Notre Dame wide receiver Rhema McKnight made a big step forward in 2003 catching 47 passes for 600 yards and three touchdowns. Offensive coordinator says Irish fans can expect even more from McKnight in 2004—a challenge McKnight says he's ready for.

As a sophomore, Rhema McKnight became a playmaker for the Irish in the passing game. Not only was McKnight becoming a threat on the field, he was also becoming one of the more vocal players.

One could easily tell the outcome of an Irish game by the look on McKnight's face after a game. If they win, he's celebrating more than anyone. If they lose, he's in a foul mood, and can't wait to get back on the field. It was clearly obvious that McKnight was becoming a leader on the field as just a sophomore.

"Whether I catch a billion balls in one game, if we don't win, it doesn't matter," said McKnight of his hatred for losing. "Our goal is to win a National Championship. My goal isn't necessarily to break every record here. I want to win a National Championship and that is my No. 1 goal."

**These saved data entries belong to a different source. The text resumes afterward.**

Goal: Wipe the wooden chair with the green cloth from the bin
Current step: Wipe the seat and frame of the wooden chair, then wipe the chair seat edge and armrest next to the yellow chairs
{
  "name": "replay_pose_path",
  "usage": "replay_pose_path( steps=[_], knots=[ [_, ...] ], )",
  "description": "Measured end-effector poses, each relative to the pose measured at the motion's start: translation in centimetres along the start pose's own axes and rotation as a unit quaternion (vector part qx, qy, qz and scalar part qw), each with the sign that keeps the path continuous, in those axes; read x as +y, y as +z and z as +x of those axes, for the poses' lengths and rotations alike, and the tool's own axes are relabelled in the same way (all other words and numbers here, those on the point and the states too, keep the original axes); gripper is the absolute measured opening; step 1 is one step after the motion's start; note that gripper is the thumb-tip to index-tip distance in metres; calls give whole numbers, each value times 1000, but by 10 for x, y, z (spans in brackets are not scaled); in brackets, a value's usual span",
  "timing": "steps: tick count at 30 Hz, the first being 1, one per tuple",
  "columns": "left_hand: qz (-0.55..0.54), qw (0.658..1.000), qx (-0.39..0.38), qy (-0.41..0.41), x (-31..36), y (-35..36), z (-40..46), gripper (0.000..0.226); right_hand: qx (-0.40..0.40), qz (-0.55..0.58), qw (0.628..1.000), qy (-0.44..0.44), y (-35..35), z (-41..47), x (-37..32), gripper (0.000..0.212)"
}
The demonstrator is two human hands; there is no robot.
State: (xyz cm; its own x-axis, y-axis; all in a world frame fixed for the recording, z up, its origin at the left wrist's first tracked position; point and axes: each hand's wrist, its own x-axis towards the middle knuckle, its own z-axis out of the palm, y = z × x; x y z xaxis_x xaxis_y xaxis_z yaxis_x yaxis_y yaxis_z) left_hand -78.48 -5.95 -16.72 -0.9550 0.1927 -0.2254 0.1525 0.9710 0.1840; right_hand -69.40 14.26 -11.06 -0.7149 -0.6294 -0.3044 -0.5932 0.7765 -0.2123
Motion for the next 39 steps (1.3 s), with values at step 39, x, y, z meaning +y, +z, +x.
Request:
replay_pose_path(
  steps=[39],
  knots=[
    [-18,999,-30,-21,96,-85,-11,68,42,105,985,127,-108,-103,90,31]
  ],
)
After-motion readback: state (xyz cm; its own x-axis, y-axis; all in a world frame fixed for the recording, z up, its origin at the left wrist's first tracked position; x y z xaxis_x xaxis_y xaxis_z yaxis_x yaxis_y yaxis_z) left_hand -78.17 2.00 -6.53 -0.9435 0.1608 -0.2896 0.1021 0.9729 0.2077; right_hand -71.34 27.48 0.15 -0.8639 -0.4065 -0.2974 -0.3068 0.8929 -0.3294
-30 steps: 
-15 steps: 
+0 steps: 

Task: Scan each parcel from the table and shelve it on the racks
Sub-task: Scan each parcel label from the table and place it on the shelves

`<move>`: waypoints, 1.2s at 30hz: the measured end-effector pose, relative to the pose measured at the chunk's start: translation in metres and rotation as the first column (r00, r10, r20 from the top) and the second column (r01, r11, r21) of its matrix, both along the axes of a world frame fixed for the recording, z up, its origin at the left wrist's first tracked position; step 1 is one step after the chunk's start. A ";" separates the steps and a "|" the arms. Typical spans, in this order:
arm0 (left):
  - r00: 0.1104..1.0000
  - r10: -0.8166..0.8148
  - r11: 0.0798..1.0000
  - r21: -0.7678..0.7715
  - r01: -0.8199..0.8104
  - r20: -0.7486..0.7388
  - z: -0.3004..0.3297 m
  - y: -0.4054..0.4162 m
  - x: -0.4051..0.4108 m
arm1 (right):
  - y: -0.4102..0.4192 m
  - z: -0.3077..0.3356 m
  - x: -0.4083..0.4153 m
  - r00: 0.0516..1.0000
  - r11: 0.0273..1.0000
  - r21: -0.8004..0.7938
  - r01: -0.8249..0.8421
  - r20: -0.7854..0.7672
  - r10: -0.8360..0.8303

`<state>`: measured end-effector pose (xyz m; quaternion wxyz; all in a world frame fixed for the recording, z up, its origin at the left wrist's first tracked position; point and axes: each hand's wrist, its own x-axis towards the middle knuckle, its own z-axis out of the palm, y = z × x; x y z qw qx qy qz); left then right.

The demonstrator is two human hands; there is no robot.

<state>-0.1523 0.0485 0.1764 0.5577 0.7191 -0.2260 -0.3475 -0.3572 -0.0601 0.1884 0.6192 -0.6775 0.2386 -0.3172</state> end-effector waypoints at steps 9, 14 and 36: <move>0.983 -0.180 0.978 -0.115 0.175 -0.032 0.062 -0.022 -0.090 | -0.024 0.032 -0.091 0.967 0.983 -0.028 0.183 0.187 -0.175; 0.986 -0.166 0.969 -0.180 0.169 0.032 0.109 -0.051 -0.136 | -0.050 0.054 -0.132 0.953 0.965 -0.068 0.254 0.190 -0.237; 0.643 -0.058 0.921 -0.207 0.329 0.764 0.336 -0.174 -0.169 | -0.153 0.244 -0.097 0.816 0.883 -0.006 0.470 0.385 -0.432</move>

McKnight says he's loves the leadership role he's earned. "I'm a returning starter so I'm expected to lead our newer receivers and the rest of the team as well. I'm stepping up and taking a big role for such a young guy."

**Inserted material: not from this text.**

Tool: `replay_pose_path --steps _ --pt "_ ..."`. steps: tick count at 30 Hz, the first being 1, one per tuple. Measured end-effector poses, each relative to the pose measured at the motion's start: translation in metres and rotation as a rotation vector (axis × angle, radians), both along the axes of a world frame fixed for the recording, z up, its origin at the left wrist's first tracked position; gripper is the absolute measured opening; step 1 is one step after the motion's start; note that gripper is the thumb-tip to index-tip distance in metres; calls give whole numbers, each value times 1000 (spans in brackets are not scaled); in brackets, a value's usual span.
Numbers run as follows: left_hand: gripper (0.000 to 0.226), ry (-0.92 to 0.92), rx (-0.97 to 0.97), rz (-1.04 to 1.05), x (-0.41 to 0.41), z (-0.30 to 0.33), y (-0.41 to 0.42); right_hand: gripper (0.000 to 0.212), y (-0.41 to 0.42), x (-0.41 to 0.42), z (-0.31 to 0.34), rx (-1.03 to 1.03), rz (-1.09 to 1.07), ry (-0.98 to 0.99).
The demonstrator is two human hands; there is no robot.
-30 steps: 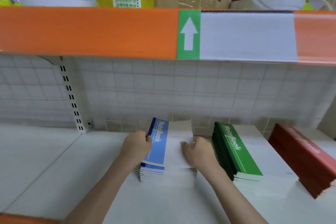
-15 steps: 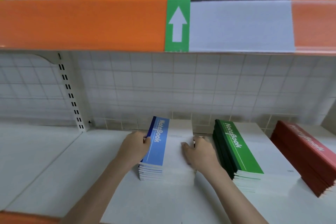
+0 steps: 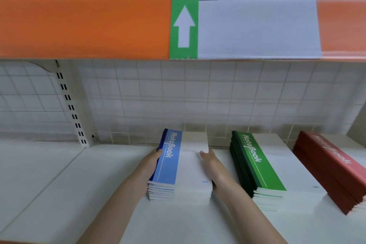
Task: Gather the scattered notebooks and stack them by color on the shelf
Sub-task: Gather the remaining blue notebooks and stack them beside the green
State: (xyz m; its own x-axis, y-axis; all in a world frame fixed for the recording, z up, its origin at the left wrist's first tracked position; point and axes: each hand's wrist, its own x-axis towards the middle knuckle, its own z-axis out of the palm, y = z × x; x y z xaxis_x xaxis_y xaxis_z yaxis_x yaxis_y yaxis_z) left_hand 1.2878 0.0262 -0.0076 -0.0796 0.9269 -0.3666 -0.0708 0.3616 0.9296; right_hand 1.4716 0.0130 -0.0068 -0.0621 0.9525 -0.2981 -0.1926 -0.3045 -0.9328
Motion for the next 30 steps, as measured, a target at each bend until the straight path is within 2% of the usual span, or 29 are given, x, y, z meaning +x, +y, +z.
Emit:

McKnight says the Irish have been improving this spring. "We're moving the ball a little bit. We've put a couple of new things in--a lot of new things we wanted to do last year. I think we've done well, but we still need a lot of improvements."

For McKnight to have the type of season he'd like to have, quarterback Brady Quinn will have to improve. McKnight says he's seen major improvement in Quinn already this spring. "I see a big improvement--maturity level, him making better reads, getting the ball out quicker. He's improved a lot. Hopefully he can do that this spring and throughout summer and come into the fall strong."

McKnight has worked hard in the off-season cutting his 40 time. "Getting in and out of cuts has always been my forte. My big problem was I couldn't get the straight forward speed down. I worked on that in the off-season and got that down a little bit. That's the thing a receiver really needs. Not necessarily straight forward speed but getting in and out of breaks and creating separation."

Separation is the one thing McKnight believes he brings to the table. "I think that's a key for any receiver and I think that's one of my strengths. I have the ability to create separation, cut away from a guy quicker than he can react."

McKnight played quarterback in high school and he said that experience helped him adapt quickly to playing receiver. "One thing it really helped me with was learning defenses, knowing what defenses are doing, knowing what type of defenses people were in and how to read those defenses."

McKnight has been working this spring against the young Irish secondary. Secondary coach Steve Wilks appears to teach the defensive backs to be very physical at the line of scrimmage. We asked McKnight if he's seen a change in how physical the defensive backs have been playing him. "I've seen that throughout the whole spring, even when we didn't have the pads on. They're out there tackling, throwing us around, the physical aspect is definitely there for them."

Maurice Stovall is McKnight's partner in crime. Stovall didn't have the type of year many thought he would in 2003, but McKnight says Irish fans should look out for Stovall to have an outstanding season. "I think everyone is going to see a different Mo. He's so focused and he's a great receiver. I think we are all going to see some great things on offense."

The Irish could use more players like McKnight. There is never any question as to how much he wants to win. Expect a lot of big plays from Rhema McKnight in 2004.